How Sonoma County artists transform their work, themselves after isolation
When the COVID-19 pandemic closed down our world, Melissa Jones followed her first instinct, to roll out of bed before sunrise each day and paint quietly in her Occidental art studio.
The Windsor High School art teacher, once busy teaching daily classes of 35 students, suddenly had time to reflect on her life as a 52-year-old single mom and cat owner.
Her self-realizations were mirrored in her paintings, which once mostly featured whimsical artwork parodying social and political matters. Now, her artwork dives deeper.
“My work changed. ... I changed,” said Jones, a folk artist. “I had time to go inward.”
Her shift reflects an evolution among many Sonoma County artists that stemmed from the pandemic, which disrupted our daily routines.
People were stuck inside and isolated from the rest of the world. Long to-do lists shrunk. Physical connections faded.
As the pandemic has substantially subsided, artists say their work has transformed since early 2020, when COVID-19 first spread. Each artist changed, too, along the way. Some found self-acceptance; others have reset and re-energized their artistic ambitions and some feel uncertain about the future.
“For several years, I denied myself of being truly honest in my work,” said Rachel Sager, an oil painter in Petaluma. “The isolation forced me to get intimate with myself, people and my own existence.”
Melissa Jones, folk artist
Jones is embracing aging as time passes.
In spring 2020, she created “The Spinsters and Their Pussies,” a 10-piece collection of black-and-white paintings of single older women with their cats.
The series examines single-hood, aging and solitude, plus the value of wisdom and experience that emerges when physical beauty fades.
“Many older women feel invisible,” Jones said. “When physical things that are tied to our identities fade, other valuable things emerge that go unseen.”
An artist for more than 20 years, Jones once created pieces that were sarcastic and witty. She explored capitalism, the housing crisis and mass shootings, among other topics.

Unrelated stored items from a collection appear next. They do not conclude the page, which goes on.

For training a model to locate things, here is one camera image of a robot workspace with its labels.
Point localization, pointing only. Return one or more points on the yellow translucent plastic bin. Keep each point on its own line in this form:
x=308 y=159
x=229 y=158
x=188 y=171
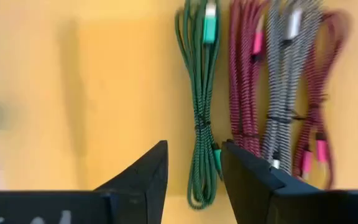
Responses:
x=104 y=77

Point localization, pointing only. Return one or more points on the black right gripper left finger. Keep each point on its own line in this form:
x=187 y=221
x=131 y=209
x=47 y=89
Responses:
x=73 y=208

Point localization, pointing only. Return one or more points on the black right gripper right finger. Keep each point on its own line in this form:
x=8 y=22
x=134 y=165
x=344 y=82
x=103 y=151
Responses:
x=291 y=205

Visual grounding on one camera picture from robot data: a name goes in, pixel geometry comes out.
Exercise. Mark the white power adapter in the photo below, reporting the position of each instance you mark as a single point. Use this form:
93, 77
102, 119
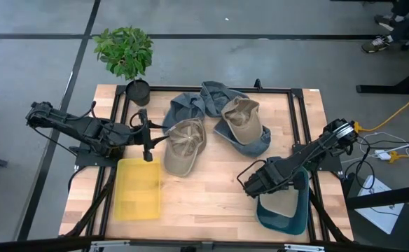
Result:
382, 154

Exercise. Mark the blue-grey baseball cap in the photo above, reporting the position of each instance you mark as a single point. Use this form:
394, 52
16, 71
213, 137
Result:
185, 106
257, 147
215, 94

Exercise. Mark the beige baseball cap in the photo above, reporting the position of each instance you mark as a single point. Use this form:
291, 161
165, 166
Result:
243, 122
183, 150

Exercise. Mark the white paper sheet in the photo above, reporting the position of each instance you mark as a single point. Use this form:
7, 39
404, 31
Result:
379, 217

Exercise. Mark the potted green plant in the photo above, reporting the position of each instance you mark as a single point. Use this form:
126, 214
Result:
124, 52

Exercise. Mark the silver metal bracket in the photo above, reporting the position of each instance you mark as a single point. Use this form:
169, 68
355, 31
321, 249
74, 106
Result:
110, 244
304, 248

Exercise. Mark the black diagonal frame strut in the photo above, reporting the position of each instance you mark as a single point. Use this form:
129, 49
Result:
327, 220
92, 210

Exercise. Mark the person's shoe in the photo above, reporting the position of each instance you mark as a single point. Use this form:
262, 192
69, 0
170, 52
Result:
374, 45
383, 21

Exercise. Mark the black desk leg frame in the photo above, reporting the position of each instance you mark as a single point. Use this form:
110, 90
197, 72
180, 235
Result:
383, 89

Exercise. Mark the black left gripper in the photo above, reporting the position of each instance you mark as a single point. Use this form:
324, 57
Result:
145, 133

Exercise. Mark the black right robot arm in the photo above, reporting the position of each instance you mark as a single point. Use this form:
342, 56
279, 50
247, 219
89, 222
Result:
316, 147

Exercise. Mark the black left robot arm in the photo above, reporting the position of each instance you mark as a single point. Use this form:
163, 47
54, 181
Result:
85, 129

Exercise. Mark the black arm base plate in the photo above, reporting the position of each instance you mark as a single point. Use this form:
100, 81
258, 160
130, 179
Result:
330, 164
85, 161

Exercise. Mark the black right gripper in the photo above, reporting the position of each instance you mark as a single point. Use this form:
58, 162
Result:
267, 178

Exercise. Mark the black frame clamp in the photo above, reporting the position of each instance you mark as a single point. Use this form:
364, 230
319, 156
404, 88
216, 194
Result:
258, 84

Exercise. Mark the teal plastic bin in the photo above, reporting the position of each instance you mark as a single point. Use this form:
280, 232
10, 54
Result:
295, 224

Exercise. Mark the black metal bar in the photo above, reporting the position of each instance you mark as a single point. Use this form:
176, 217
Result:
383, 197

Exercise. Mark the black rig beam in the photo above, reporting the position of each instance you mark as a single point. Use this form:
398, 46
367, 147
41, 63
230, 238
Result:
33, 245

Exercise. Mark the person's leg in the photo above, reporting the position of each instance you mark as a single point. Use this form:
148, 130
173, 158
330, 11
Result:
405, 24

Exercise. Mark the yellow plastic bin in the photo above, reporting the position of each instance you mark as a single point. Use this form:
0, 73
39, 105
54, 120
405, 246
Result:
138, 192

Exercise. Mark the black aluminium table frame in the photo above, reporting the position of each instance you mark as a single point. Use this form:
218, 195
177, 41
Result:
274, 90

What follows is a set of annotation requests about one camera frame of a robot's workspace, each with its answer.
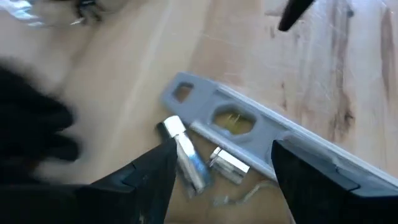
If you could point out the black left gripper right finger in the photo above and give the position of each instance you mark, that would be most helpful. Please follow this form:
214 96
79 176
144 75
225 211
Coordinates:
326 199

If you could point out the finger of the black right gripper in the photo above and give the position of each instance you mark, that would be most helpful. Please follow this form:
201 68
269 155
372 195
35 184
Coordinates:
293 14

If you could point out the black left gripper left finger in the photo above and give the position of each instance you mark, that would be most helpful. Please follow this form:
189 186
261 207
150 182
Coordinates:
93 202

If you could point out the long chrome socket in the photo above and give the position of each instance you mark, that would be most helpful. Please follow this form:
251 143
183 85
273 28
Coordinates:
189 155

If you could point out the silver metal peg hook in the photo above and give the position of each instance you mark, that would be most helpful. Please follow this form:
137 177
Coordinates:
252 191

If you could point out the black work glove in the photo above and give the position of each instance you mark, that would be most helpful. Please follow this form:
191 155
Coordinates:
28 124

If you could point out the short chrome socket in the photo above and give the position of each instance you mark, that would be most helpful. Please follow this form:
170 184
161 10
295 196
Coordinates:
228 165

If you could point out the white flat device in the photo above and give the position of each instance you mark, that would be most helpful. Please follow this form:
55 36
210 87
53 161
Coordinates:
205 99

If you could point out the black C-clamp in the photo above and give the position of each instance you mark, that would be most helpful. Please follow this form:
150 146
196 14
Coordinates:
88 11

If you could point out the clear safety glasses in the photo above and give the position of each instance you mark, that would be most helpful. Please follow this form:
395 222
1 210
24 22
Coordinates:
18 11

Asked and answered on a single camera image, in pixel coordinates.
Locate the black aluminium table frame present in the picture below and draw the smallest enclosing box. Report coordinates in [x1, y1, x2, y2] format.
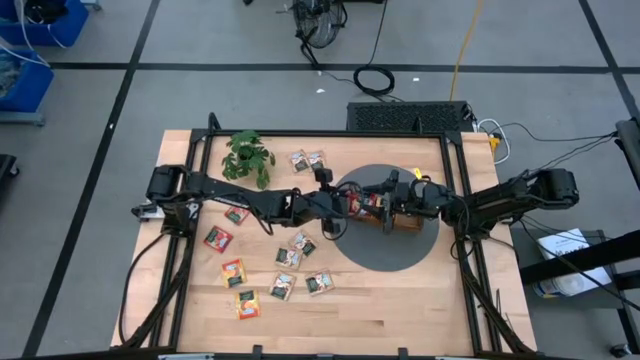
[110, 111, 539, 360]

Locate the yellow hanging cable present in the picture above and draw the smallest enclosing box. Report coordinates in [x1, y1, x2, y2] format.
[448, 0, 485, 102]

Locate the green potted plant white pot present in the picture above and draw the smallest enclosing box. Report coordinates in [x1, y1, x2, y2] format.
[221, 130, 277, 191]

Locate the black computer case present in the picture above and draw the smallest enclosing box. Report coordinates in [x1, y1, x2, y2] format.
[346, 100, 476, 134]

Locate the white cable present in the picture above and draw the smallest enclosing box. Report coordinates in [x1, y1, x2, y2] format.
[477, 117, 512, 167]

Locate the coiled black floor cable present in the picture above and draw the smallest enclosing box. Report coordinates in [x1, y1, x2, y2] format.
[352, 0, 397, 97]

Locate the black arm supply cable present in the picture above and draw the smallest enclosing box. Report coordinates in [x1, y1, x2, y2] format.
[117, 232, 169, 347]

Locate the wooden compartment tray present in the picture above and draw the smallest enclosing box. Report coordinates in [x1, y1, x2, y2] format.
[347, 192, 426, 234]

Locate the black cart base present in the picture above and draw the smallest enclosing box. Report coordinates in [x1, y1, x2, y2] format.
[0, 153, 21, 182]

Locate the blue storage bin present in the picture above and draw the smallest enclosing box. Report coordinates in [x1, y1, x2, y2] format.
[0, 0, 90, 49]
[0, 48, 55, 114]

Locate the grey side table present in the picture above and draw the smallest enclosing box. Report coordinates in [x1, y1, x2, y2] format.
[510, 227, 626, 314]

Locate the black metal stand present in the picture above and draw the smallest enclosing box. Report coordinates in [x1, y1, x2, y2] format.
[519, 230, 640, 360]

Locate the round grey woven mat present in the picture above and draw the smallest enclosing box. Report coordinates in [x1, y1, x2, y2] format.
[330, 162, 442, 273]

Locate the orange tea packet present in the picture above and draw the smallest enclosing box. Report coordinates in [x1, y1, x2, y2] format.
[234, 289, 262, 321]
[220, 257, 249, 290]

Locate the black floor fan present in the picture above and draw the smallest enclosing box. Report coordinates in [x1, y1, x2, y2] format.
[277, 0, 350, 70]

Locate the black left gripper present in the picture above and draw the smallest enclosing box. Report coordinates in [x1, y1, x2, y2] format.
[293, 167, 369, 242]

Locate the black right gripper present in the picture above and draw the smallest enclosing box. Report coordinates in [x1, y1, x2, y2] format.
[360, 168, 452, 236]

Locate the beige tea packet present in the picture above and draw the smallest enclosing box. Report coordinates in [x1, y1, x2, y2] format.
[304, 268, 336, 297]
[288, 150, 310, 175]
[306, 149, 328, 173]
[274, 246, 304, 271]
[289, 228, 319, 258]
[268, 271, 298, 303]

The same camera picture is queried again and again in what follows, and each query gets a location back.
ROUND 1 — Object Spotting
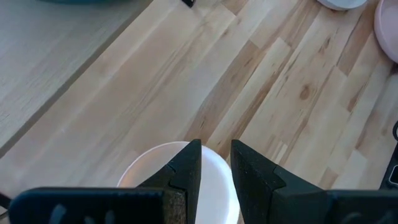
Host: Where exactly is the wooden shelf with black frame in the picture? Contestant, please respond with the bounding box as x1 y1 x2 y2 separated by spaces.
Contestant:
0 0 197 159

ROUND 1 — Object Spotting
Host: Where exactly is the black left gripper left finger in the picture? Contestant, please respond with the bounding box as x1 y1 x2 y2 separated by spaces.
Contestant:
8 138 203 224

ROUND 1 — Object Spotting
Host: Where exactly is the pale pink plate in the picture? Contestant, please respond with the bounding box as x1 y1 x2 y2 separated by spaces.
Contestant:
374 0 398 65

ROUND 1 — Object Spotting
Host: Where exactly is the black camera box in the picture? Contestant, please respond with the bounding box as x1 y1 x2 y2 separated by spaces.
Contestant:
379 120 398 191

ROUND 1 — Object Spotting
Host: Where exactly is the white plate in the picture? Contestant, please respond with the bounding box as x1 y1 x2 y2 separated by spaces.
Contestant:
316 0 369 12
116 141 241 224

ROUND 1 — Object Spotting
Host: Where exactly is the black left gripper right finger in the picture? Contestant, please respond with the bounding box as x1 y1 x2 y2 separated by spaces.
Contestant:
230 139 398 224

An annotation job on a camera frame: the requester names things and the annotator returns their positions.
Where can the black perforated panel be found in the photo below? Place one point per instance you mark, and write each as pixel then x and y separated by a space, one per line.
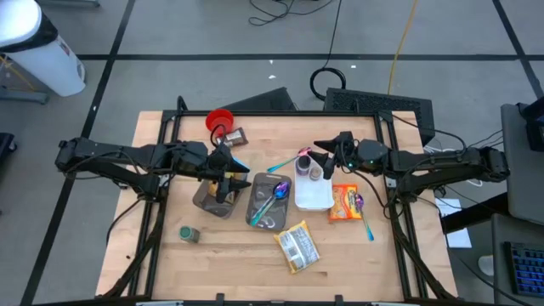
pixel 382 102

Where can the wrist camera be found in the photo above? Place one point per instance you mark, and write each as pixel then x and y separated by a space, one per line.
pixel 191 157
pixel 372 153

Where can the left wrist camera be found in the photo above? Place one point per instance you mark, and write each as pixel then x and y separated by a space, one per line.
pixel 191 157

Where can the grey translucent plastic bin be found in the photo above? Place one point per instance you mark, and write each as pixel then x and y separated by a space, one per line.
pixel 204 204
pixel 259 187

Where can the brown snack bar wrapper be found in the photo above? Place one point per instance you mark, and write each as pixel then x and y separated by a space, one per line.
pixel 236 137

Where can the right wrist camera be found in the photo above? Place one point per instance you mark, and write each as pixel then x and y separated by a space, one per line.
pixel 372 153

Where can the blue yellow ramen packet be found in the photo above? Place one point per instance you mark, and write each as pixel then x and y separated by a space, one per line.
pixel 246 162

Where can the black floor object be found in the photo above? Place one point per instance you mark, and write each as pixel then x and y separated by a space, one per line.
pixel 6 144

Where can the black desk device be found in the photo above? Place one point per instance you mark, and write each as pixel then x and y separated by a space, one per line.
pixel 535 136

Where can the white computer mouse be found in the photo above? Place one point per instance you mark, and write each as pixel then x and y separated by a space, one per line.
pixel 486 265

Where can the white paper sheet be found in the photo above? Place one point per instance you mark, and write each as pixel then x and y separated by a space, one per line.
pixel 461 239

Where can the yellow ramen noodle packet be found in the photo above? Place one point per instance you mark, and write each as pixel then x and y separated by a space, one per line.
pixel 297 246

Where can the green lid spice jar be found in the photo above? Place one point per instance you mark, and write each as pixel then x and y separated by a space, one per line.
pixel 187 233

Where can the black wedge panel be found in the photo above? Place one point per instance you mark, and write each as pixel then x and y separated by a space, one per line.
pixel 268 102

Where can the silver aluminium bar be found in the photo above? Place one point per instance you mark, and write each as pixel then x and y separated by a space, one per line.
pixel 395 304
pixel 159 303

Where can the white trash can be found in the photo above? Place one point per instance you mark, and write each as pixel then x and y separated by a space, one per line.
pixel 51 64

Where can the red plastic cup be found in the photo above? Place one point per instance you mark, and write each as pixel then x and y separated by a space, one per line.
pixel 219 119

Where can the backlit keyboard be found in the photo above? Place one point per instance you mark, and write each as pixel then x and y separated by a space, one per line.
pixel 527 268

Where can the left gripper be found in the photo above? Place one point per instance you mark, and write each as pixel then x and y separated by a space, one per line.
pixel 221 163

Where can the black aluminium table frame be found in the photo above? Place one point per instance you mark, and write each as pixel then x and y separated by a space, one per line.
pixel 276 113

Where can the grey metal stand foot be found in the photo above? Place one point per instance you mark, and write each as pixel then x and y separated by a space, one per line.
pixel 68 2
pixel 25 95

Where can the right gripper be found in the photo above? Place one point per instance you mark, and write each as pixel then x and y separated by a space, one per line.
pixel 348 153

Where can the dark grey desk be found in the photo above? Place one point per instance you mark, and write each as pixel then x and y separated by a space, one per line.
pixel 499 255

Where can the grey desk panel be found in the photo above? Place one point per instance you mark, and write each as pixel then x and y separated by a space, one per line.
pixel 523 178

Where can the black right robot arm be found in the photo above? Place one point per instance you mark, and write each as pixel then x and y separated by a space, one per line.
pixel 446 163

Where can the silver metal spoon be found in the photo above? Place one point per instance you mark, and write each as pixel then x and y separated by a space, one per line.
pixel 268 222

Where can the orange ramen noodle packet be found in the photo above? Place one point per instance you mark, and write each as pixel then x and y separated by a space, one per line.
pixel 342 204

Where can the white plastic bin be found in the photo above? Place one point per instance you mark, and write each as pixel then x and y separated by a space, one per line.
pixel 312 195

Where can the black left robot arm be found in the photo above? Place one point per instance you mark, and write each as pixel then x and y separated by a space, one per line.
pixel 127 157

For example, she and her son once lived in a basement in Sonoma County, so she created art in 2016 that conveyed being trapped in a cage.
“My work was only poking at those topics but not truly examining the spiritual part or root of those issues,” Jones said.
Free of distractions of everyday life during the pandemic, she could reflect.
“I asked myself, ‘Why am I unable to stay in a long-term relationship?’” she said. But she drew a profound conclusion: Her longest relationship had been with art.
“I wasn’t distracted by the noise in my life; it was like a meditation,” Jones said. “I’m finding my natural power as a woman. How can you stop the clock? We can’t stop aging.”
For the series’ final piece, she depicted herself and her cat, Moon.
“I’m owning my aging; I’m embracing myself now,” Jones said. “These spinsters changed me.”
To see more of Jones’ art, go to missjones.carbonmade.com.
Chris Beards, mixed media sculptor
Chris Beards reached his tipping point.
As uncertainty from the pandemic loomed, the Santa Rosa artist became prolific. In his studio, he hammered, twisted and formed metals, plastics and other materials into abstract pieces.
He created 15 or so pieces swiftly, pouring into them all he had to express about the rising social and personal ramifications of the pandemic.
“I thought, ‘What’s going on in the world? What happened? What’s going to happen next?’” said Beards, 58. “I wanted to say so much.”
Beards felt out of control. This is reflected even in the materials he used — plastic, translucent pieces and other materials that are hard to control.
Among Beards’ flurry of artwork is a pedestal piece, “Tipping point,” made of bronze, a modified tree branch and pages from a science book. The piece is 52 inches tall, its height symbolizing that its topic is beyond us.
“As a nation, we’re kind of at a tipping point,” Beards said. “We are at the edge of things.”
The piece, created in 2022, is covered in “unspecified information” — text and random numbers. The branch balances on a bronze bowl painted to look like it’s going to overflow.
“Sometimes events cause you to rethink things in life,” Beards said. “You have a bucket list for your life, then you think, ‘I’m going to do this.’ It’s about changing things you don’t want to admit about yourself.”
Beards is hopeful, yet uncertain about the future.
“The work is not only personal but it’s universal,” Beards said. “I think we can all understand that idea (that) we have suffered a moral injury from the pandemic.